Your goal: In the data below, locate each line with the word "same" and list it.

Given information:
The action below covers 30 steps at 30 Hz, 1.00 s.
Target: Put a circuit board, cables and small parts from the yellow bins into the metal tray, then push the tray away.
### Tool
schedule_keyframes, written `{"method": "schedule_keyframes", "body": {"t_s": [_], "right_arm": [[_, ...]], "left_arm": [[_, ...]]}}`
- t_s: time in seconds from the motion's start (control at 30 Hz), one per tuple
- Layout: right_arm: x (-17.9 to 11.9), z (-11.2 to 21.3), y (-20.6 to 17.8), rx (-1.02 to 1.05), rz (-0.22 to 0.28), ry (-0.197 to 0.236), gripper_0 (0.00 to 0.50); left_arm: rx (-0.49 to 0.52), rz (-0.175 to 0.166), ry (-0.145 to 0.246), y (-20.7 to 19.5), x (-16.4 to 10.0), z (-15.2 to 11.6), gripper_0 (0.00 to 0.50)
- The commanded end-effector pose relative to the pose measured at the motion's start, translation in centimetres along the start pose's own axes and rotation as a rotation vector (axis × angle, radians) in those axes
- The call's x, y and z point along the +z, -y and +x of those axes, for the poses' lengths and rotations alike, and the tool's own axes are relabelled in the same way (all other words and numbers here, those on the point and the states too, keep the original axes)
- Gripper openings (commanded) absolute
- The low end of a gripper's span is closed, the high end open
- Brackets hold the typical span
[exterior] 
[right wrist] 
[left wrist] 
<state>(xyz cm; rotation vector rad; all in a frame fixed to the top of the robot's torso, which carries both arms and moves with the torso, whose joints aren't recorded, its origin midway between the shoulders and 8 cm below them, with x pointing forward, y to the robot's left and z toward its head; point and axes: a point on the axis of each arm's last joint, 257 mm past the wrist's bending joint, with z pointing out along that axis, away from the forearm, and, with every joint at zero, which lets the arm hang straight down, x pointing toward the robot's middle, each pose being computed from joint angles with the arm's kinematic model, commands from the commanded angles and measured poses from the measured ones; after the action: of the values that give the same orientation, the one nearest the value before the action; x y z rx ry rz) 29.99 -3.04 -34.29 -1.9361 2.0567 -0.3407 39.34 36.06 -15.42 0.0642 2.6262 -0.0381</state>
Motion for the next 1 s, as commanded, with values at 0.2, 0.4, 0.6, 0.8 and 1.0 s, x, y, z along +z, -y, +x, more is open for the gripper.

Written answer:
- The call's x, y and z point along the +z, -y and +x of those axes, for the poses' lengths and rotations alike, and the tool's own axes are relabelled in the same way (all other words and numbers here, those on the point and the states too, keep the original axes)
<state>(xyz cm; rotation vector rad; all in a frame fixed to the top of the robot's torso, which carries both arms and moves with the torso, whose joints aren't recorded, its origin midway between the shoulders and 8 cm below them, with x pointing forward, y to the robot's left and z toward its head; point and axes: a point on the axis of each arm's last joint, 257 mm past the wrist's bending joint, with z pointing out along that axis, away from the forearm, and, with every joint at zero, which lets the arm hang straight down, x pointing toward the robot's middle, each pose being computed from joint angles with the arm's kinematic model, commands from the commanded angles and measured poses from the measured ones; after the action: of the values that give the same orientation, the one nearest the value before the action; x y z rx ry rz) 29.99 -3.04 -34.29 -1.9361 2.0567 -0.3407 39.34 36.06 -15.42 0.0642 2.6262 -0.0381</state>

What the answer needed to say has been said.